For our great good movie fortune, one
of the investigators is Doug Carlin (Denzel Washington), a forensics expert from
the Bureau of Alcohol, Tobacco, and Firearms. If your interest ever flags, and
it might as this cerebral puzzle becomes complicated, you are likely to be
perfectly happy watching this kind and decent man sift through the clues. When
asked, “What are you looking for?,” he replies “Anything that doesn’t belong.”
There will be plenty that doesn’t belong.
The number of dead – 543 – is mild by
the Katrina destruction that still engulfs the city, but as all good stories
must, this one zeroes in on one dead body – Claire Kuchever (Paula Patton), a
beautiful woman who agent Doug realizes was dead before the explosion. How did
this happen? For the answer, we meet a panel of extremely appealing futurist
nerds. They are guarding closely the secrets of a computer program they have
developed to allow them to fold space back on itself, a feat that allows them to
see four days into the past – just once and briefly.
The mentally dextrous nerds are
dealing here with space worm holes, brain waves, time travel and new branches of
time.

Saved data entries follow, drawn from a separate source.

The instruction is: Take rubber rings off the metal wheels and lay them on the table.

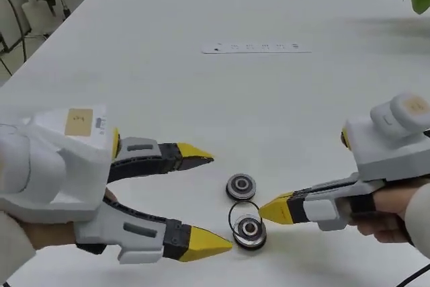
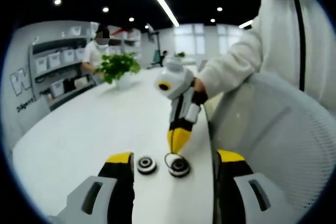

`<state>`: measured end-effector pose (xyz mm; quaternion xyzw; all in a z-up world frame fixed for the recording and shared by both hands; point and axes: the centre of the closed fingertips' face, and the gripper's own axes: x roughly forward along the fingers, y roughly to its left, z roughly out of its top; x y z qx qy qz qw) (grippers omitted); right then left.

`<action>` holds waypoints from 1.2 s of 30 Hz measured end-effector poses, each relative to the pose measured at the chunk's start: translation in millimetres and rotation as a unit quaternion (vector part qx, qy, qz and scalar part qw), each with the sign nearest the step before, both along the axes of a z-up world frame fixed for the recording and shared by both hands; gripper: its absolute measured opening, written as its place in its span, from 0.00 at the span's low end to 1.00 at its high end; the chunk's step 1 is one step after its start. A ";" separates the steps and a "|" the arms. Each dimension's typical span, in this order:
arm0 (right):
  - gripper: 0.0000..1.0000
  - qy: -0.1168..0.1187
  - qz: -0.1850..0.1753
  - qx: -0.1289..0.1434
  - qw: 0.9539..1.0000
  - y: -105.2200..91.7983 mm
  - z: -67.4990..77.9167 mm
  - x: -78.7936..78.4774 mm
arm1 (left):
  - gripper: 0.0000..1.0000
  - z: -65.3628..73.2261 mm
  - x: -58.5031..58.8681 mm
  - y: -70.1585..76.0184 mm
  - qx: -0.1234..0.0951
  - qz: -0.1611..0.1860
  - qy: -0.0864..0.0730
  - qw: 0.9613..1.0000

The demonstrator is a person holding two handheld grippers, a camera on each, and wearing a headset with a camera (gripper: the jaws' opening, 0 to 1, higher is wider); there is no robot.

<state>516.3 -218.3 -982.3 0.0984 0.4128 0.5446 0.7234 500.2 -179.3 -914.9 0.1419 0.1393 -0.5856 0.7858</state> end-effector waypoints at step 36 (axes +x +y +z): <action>0.00 -0.013 -0.015 0.017 1.000 9.5 16.0 3.3 | 0.94 -40.2 -2.4 46.1 -0.013 0.088 0.079 0.993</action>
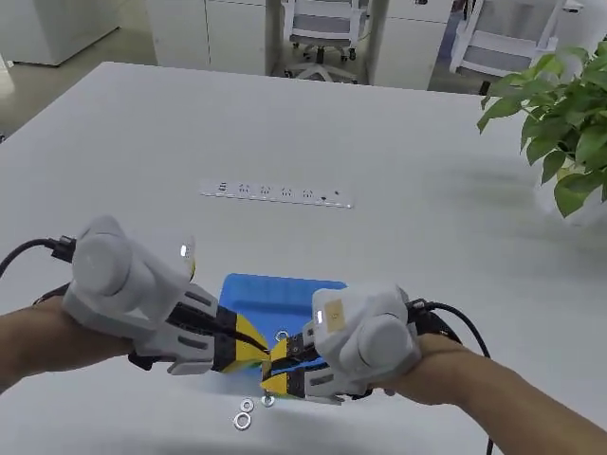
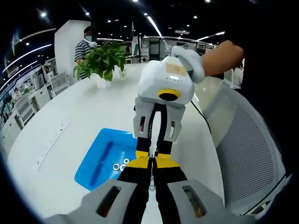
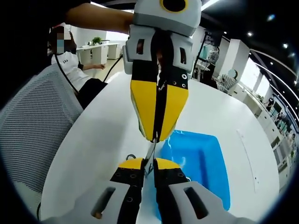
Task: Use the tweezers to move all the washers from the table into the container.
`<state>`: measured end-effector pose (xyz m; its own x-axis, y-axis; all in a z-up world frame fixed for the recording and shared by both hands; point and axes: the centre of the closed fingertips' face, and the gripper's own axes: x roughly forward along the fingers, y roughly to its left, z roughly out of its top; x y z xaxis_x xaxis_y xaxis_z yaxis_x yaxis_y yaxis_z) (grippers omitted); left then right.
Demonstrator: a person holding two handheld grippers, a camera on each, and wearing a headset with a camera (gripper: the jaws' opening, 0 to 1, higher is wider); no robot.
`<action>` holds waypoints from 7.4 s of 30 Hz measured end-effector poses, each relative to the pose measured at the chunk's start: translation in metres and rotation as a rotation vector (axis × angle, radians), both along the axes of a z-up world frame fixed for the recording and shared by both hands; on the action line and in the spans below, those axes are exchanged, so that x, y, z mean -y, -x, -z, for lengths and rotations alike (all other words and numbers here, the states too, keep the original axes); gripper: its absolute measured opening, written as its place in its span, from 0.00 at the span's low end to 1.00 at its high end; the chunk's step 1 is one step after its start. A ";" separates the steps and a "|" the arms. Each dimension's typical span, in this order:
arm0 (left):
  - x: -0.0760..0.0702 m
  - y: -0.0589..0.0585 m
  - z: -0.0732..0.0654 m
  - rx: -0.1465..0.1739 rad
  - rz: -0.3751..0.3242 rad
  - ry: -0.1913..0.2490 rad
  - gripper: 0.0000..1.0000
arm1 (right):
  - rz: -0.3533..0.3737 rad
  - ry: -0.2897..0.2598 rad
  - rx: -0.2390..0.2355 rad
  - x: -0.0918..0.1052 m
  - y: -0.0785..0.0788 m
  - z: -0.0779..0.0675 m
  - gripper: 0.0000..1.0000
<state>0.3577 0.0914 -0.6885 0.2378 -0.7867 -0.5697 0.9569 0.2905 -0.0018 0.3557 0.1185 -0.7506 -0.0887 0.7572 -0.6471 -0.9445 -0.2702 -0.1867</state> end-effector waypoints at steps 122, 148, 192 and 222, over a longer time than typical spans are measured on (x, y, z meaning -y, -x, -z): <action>-0.042 0.016 -0.012 0.072 -0.364 0.180 0.99 | 0.109 -0.048 -0.009 -0.015 -0.058 -0.061 0.08; -0.049 0.000 -0.015 0.074 -0.367 0.164 0.94 | 0.081 -0.009 -0.059 -0.026 -0.064 -0.017 0.08; -0.024 -0.062 -0.003 0.152 -0.158 0.024 0.05 | 0.036 -0.010 -0.049 -0.026 -0.060 -0.004 0.10; -0.021 -0.058 -0.024 0.130 -0.210 0.034 0.04 | 0.264 -0.063 -0.118 0.002 -0.060 -0.030 0.45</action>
<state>0.4155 0.1128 -0.6642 0.4672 -0.7307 -0.4978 0.8686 0.4846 0.1038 0.4152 0.1169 -0.7202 0.0449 0.8026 -0.5949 -0.9968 -0.0036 -0.0800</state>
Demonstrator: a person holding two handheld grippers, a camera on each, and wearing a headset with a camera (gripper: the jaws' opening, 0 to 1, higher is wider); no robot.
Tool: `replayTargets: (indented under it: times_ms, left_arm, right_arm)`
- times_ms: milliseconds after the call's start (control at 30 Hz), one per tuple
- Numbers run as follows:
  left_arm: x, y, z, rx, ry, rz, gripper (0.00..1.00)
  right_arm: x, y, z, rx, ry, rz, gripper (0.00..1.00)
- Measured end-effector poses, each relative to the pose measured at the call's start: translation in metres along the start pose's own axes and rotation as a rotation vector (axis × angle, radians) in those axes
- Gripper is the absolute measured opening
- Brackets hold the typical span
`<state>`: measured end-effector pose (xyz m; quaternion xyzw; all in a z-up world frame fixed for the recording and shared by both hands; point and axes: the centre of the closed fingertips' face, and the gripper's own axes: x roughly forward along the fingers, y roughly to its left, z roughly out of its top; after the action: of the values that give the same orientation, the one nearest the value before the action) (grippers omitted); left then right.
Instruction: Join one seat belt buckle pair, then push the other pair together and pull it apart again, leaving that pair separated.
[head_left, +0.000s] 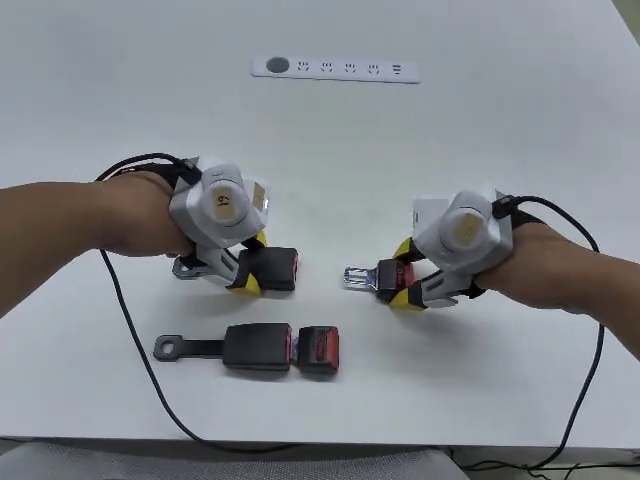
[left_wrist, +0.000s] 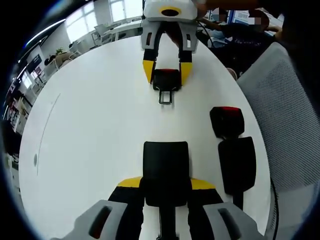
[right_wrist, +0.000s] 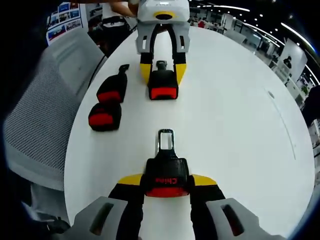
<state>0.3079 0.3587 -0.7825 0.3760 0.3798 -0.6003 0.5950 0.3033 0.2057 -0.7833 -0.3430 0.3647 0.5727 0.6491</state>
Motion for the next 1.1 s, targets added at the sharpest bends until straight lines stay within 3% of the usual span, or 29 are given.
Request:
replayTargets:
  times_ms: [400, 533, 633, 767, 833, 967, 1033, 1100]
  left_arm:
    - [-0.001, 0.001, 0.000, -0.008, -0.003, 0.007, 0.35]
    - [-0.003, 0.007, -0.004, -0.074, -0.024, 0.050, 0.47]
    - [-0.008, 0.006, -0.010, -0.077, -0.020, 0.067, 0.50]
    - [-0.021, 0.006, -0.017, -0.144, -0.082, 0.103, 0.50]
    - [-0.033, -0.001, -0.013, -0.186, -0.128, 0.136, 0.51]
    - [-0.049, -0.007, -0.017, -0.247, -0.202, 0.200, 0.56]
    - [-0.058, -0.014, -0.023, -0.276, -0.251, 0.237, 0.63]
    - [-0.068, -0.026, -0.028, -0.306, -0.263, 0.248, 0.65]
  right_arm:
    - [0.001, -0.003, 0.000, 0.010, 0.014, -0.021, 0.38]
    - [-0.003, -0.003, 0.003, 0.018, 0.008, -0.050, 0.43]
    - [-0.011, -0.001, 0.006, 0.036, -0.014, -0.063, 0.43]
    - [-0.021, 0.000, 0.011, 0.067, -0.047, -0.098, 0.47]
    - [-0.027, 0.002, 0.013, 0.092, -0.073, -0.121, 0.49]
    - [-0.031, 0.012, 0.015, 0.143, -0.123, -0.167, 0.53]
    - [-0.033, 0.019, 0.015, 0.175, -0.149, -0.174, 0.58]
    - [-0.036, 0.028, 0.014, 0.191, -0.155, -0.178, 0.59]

You may think you’ll be bored, but Jerry Bruckheimer and director Tony
Scott make absolutely sure you aren’t. Wrapped in a ton of illogical, impossible
stuff is some compelling matter about the future, and it’s compelling because we
have heard enough out here in the real world to know these kinds of discoveries
are coming.
Our hero manages to go four days into
the past to try to change history, and while he’s at it, he falls in love with
the victim, Claire. Moving at a hair raising clip that makes big, sometimes too
big, demands on our brains, the movie is one continuous challenge to the
audience. Denzel Washington and Paula Patton are appealing and smart, the nerds
at the lab are endearingly pure and inventive, and the suspense grows with each
complicated minute. That puzzle is yours to solve. Try it.